Posted on September 10, 2002

      A local consulting firm launched a controversial Web site yesterday that shows gaping security holes in hundreds of wireless networks throughout the downtown Toronto core, including many in the financial district and some government and university areas.

      The consulting firm, irreverently called IpEverywhere, says about 75 per cent of the more than 1,000 downtown wireless networks it has detected so far have no evidence of security and leave organizations wide open to information theft, data destruction, networking spamming and other cyber attacks.

      The company plotted its findings on a map found at http://www.nakedwireless.ca, which went live on the Internet yesterday afternoon. The map marks vulnerable networks with red pins, while black triangles indicate networks protected with WEP -- "wireless equivalent privacy" -- encryption.

      "We never anticipated finding so many (open networks)," said J.P. Tanguay, chief executive officer of IpEverywhere. "The initial map only took one day to do.

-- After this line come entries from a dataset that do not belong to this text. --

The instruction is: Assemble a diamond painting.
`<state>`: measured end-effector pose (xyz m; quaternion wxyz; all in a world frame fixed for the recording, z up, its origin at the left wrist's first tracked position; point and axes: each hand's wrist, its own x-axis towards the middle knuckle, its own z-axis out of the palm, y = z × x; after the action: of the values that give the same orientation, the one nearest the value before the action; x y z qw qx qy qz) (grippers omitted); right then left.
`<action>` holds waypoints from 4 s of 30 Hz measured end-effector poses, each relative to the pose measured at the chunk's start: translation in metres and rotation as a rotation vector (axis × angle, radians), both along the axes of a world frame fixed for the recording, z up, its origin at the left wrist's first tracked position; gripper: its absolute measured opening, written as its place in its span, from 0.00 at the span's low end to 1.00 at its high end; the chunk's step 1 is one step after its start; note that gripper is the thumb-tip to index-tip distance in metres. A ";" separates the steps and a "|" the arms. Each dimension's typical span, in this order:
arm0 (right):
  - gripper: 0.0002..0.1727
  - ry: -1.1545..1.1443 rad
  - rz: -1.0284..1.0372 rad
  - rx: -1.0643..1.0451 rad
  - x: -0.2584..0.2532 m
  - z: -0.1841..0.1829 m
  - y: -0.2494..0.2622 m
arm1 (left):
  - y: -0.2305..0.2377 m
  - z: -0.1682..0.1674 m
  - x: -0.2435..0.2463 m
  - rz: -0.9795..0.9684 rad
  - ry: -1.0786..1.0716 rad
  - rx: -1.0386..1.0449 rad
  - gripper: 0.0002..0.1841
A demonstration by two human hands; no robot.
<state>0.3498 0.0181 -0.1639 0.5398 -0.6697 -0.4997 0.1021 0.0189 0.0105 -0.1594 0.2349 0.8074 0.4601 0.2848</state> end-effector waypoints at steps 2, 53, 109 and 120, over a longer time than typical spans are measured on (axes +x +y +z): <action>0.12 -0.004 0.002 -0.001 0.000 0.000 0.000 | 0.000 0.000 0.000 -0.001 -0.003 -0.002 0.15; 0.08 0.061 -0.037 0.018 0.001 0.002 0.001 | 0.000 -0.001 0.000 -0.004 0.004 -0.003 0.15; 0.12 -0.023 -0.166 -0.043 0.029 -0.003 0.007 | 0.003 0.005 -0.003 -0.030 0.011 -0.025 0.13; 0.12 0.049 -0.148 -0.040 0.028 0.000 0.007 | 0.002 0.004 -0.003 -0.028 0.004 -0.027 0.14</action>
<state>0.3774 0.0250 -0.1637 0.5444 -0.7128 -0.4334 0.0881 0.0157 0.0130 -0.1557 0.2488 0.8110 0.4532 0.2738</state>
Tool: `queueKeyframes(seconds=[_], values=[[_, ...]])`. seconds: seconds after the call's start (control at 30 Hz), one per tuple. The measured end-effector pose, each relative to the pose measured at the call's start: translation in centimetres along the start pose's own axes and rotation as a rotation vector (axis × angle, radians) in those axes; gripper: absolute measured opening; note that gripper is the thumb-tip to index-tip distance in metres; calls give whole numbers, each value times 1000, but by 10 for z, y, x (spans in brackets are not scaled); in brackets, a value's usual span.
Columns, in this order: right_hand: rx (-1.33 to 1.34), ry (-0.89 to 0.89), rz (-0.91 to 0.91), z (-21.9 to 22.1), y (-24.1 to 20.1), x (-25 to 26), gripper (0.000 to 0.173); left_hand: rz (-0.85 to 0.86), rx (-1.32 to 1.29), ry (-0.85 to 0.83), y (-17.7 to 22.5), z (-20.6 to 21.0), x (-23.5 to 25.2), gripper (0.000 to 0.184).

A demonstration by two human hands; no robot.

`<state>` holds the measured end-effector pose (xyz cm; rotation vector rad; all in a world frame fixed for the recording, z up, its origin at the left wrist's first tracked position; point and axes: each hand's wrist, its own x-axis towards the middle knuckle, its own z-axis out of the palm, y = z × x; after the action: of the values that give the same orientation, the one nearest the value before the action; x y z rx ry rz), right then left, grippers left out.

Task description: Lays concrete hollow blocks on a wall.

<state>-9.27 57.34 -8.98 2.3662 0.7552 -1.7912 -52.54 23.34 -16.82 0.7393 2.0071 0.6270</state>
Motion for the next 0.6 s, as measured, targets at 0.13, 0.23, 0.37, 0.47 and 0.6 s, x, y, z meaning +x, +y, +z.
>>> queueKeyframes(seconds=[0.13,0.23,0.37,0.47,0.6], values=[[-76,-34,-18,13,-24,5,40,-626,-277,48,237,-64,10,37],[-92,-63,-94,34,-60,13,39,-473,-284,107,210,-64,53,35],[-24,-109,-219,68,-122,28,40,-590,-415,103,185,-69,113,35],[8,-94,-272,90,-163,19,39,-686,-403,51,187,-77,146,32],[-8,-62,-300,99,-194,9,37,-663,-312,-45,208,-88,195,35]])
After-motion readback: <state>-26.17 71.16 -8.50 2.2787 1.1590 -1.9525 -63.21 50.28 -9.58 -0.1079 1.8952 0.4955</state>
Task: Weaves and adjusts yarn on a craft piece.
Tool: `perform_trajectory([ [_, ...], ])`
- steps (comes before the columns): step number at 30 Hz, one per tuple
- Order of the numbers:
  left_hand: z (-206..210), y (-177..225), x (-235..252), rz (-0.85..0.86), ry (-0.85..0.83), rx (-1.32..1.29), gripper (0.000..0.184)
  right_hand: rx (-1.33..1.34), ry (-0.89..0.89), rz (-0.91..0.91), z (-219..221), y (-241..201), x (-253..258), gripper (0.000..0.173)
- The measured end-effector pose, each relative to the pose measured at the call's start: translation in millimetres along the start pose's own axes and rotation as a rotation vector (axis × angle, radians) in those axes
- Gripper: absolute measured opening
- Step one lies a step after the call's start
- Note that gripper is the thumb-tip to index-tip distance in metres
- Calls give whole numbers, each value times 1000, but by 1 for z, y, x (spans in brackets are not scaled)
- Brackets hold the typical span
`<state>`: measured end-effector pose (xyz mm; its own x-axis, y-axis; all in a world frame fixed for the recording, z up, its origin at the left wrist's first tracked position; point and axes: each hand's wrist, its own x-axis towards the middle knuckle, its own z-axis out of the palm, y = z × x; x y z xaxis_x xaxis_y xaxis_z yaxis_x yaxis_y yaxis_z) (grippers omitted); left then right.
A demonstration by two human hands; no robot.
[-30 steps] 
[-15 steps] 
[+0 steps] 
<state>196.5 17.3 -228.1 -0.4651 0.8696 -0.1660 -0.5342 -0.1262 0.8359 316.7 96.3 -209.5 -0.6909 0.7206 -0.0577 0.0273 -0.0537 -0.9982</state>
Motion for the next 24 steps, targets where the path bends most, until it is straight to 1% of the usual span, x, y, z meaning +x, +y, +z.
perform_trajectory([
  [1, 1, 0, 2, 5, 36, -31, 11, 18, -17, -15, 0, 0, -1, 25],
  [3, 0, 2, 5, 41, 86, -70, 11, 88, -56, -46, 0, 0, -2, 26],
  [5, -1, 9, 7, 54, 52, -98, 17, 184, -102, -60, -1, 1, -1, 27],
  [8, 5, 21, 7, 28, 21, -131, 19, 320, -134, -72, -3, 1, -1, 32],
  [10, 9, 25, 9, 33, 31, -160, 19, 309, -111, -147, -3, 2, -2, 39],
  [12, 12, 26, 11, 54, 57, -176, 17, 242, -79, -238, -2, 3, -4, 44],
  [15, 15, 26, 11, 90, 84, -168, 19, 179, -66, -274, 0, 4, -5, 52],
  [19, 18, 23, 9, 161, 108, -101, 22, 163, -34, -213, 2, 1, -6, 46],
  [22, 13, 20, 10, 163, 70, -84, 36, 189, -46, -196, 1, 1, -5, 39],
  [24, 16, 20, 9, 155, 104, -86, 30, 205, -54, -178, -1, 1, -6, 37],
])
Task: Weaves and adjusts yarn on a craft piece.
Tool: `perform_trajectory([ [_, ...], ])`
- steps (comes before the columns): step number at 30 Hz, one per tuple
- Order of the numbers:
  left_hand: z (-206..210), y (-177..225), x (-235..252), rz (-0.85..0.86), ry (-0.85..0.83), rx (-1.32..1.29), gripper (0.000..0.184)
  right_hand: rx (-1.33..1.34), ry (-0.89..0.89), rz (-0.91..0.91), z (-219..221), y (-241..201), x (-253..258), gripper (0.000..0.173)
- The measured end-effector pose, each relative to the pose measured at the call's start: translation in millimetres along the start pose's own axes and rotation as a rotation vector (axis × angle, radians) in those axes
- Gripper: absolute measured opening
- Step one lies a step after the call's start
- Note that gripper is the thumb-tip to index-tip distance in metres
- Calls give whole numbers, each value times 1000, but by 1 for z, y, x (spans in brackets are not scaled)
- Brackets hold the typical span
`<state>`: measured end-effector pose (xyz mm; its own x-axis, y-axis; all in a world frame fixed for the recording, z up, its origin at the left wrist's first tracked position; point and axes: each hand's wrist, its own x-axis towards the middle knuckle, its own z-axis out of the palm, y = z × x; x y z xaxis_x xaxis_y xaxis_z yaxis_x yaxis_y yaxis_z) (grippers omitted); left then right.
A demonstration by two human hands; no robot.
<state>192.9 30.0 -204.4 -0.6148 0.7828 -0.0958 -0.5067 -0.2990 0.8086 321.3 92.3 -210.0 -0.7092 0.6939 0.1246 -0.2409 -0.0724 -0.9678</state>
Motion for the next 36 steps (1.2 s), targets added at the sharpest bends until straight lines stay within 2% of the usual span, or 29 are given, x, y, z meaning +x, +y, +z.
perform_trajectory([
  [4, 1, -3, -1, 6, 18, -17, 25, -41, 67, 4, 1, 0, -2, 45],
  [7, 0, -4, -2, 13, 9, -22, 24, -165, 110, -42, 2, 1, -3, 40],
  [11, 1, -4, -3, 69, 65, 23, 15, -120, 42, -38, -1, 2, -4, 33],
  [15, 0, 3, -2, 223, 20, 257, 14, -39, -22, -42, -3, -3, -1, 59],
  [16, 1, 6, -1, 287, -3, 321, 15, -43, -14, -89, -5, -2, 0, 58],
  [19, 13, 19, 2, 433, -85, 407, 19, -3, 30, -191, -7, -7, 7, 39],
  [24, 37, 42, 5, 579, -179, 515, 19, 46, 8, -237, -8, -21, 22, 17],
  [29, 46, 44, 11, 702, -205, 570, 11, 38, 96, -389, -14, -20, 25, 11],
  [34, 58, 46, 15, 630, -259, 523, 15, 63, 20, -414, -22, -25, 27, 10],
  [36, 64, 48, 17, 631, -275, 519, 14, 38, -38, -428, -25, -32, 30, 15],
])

The first night we picked up more than 500 access points in under an hour."

      He plans to release similar maps for Oakville, Mississauga, Markham, Scarborough and other areas in and around the GTA, with a longer-term goal of mapping cities across the country.

      "It's a neat tactic," said Lawrence Surtees, telecommunications analyst with IDC Canada Ltd. "Anything groups or experts can do to promote awareness is a great idea."

      Despite media reports about the lack of security in wireless networks based on the 802.11b standard -- dubbed "Wi-Fi" -- Tanguay said companies using these networks continue to ignore the risks and falsely believe the products they use are secure by default, when the opposite is often true.

      Wireless networks are typically connected to internal corporate networks. Unprotected wireless networks can provide a back door to an organization's larger network, offering intruders free Internet access and a way to impersonate employees, tamper with sensitive company data or send in destructive computer viruses.

      Tanguay said the Web site was launched to draw more attention to the issue, which he considers a "growing national crisis."

      "If the site is controversial, that's great," Pat Mason, chief operating officer of IpEverywhere, said. "We want to have more discussion about this problem. Knowledge and awareness is good. The enemy in this issue is complacency and ignorance."

      The company, which provides network-security consulting services for large businesses, acknowledges its actions may be perceived as a way to drum up business for itself. But Tanguay said companies visiting the site have no obligation to use IpEverywhere's services.

      Other experts in the community confirmed the company's findings. "I'd say their findings are not surprising," said Keith D'Sousa, senior manager of information security services at KPMG LLP in Toronto. "From our own experience, we've had a 50-per-cent hit rate."

      A study done by RSA Security Inc. found that 67 per cent of all Wi-Fi networks detected in London, England, were unencrypted and open to attack.

      Last year, reporters from The Star went "war driving" with KPMG and found 43 Wi-Fi networks in less than 15 minutes -- 80 per cent of which were not secure. War driving is when a person drives around city streets and attempts to intercept unprotected wireless networks, using mainly a laptop, some free software and a cheap antenna.

      When using a plane, the practice is called "war flying." Meanwhile, "war chalking" is when hackers mark buildings or sidewalks with chalk to signal vulnerable networks to other hackers. "For some reason, companies have woken up to security on their computers and the Internet, but they've fallen asleep on wireless," said Surtees.